Don't store this. Just inline Code.size() below.

1471 ↗(On Diff #59698)

I'd probably just store the offset, not the entire token.

1474 ↗(On Diff #59698)

I wonder whether we should also skip comments after the header guard .. If so, we could probably just move the skipComments() call into checkAndConsumeDirectiveWithName.

1476 ↗(On Diff #59698)

Maybe just return here and remove the HeaderGuardFound variable?

1480 ↗(On Diff #59698)

Does getFileOffset not work on the eof token?

1484 ↗(On Diff #59698)

Seems like adding an std::min call would be shorter than this comment.

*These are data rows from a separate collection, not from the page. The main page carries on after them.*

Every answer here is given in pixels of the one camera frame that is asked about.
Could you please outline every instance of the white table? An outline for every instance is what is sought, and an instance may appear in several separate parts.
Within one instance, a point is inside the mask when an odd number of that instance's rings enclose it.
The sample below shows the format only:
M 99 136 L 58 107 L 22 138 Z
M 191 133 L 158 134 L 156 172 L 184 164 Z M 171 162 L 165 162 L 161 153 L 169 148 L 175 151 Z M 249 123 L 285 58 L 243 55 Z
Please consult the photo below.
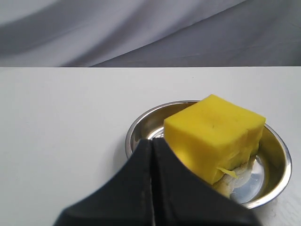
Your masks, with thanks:
M 125 163 L 131 123 L 162 103 L 217 94 L 267 117 L 293 175 L 256 209 L 301 225 L 301 68 L 0 68 L 0 225 L 51 226 Z

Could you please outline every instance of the silver bowl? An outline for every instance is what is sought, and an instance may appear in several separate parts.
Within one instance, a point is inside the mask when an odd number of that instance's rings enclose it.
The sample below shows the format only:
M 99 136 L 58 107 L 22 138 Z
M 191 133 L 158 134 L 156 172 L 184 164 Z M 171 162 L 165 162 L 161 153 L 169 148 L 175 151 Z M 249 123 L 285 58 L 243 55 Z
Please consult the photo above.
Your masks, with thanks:
M 142 114 L 128 130 L 125 143 L 127 157 L 131 156 L 140 139 L 164 137 L 164 119 L 196 102 L 171 102 Z M 246 208 L 253 209 L 273 200 L 285 189 L 292 173 L 292 160 L 280 136 L 265 125 L 257 155 L 234 170 L 238 179 L 225 175 L 213 187 Z

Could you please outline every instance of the yellow sponge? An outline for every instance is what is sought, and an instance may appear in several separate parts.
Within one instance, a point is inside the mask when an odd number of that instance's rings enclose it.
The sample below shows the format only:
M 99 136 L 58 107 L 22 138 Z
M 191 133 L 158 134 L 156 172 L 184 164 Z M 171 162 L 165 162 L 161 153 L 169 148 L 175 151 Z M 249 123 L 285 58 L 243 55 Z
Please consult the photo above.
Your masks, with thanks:
M 164 120 L 164 137 L 177 157 L 206 182 L 256 154 L 265 118 L 215 95 Z

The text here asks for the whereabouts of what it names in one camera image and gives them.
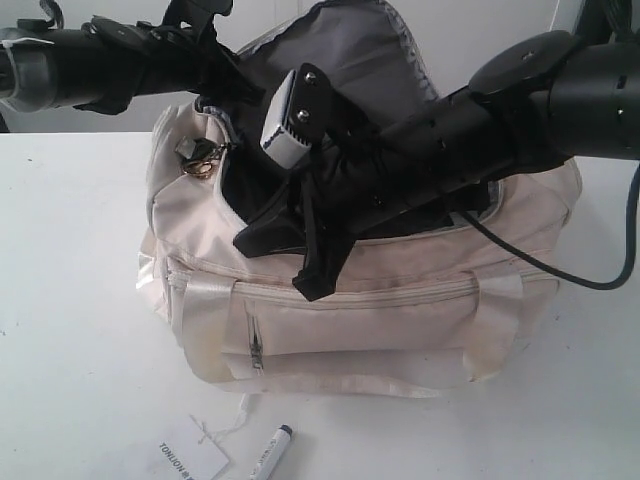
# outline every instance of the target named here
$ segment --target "white tag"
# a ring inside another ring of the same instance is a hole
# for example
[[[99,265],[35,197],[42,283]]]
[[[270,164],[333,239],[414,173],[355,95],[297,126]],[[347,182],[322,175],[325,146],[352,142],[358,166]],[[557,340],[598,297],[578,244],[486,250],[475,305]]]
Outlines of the white tag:
[[[193,420],[186,418],[158,438],[137,443],[93,465],[92,479],[211,480],[229,459]]]

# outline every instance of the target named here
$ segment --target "table surface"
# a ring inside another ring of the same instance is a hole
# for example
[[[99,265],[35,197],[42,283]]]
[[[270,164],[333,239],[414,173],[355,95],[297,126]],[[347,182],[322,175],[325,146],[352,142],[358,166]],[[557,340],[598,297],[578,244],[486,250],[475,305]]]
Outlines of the table surface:
[[[187,415],[240,401],[196,379],[136,292],[150,134],[0,135],[0,478],[80,480]],[[580,159],[584,193],[558,259],[616,275],[633,162]],[[273,479],[635,479],[640,295],[564,286],[497,378],[442,398],[264,396],[221,442],[247,478],[275,428]]]

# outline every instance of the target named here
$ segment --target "white bag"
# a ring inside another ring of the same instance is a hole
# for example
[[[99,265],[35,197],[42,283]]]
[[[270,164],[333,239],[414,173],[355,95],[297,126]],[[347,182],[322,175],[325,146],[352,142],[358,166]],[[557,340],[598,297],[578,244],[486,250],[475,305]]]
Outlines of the white bag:
[[[291,285],[302,256],[248,259],[234,248],[246,225],[218,175],[182,173],[174,149],[184,136],[229,140],[222,119],[192,105],[157,122],[138,288],[194,373],[224,390],[431,396],[499,372],[558,290],[555,277],[462,226],[358,242],[337,292],[307,302]],[[581,192],[574,162],[499,190],[483,223],[552,263]]]

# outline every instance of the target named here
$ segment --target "white marker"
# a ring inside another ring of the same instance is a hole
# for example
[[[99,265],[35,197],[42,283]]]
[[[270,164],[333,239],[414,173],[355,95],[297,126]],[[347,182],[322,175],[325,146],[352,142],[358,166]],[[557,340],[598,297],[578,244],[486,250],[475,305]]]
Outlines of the white marker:
[[[278,460],[280,460],[280,457],[282,457],[282,454],[287,449],[292,434],[293,430],[287,425],[281,426],[276,431],[269,445],[267,445],[267,449],[260,457],[260,460],[258,460],[256,468],[254,468],[251,475],[249,475],[249,480],[268,480]]]

Any reason not to just fix it now?

ioeric updated this revision to Diff 59700.Jun 6 2016, 3:18 AM
ioeric marked 6 inline comments as done.
  • Addressed reviewer's comments.
lib/Format/Format.cpp
1474 ↗(On Diff #59698)

Not sure if we want to skip those too...seems to me that comments following header guard do not usually belong to header guard...they would most often belong to the code after it I guess?

1480 ↗(On Diff #59698)

Yes, it does.

1484 ↗(On Diff #59698)

We actually need more than that. For example, adding '\n' after the last line etc. This is not quite trivial to me since '\n' could be inserted after header insertions with the same offset.

I thought it would be better to do the fix in a separate patch. But I'll fix the crash here and handle '\n' insertion in the future.

djasper accepted this revision.Jun 6 2016, 3:39 AM
djasper edited edge metadata.

Nice :-)

This revision is now accepted and ready to land.Jun 6 2016, 3:39 AM
This revision was automatically updated to reflect the committed changes.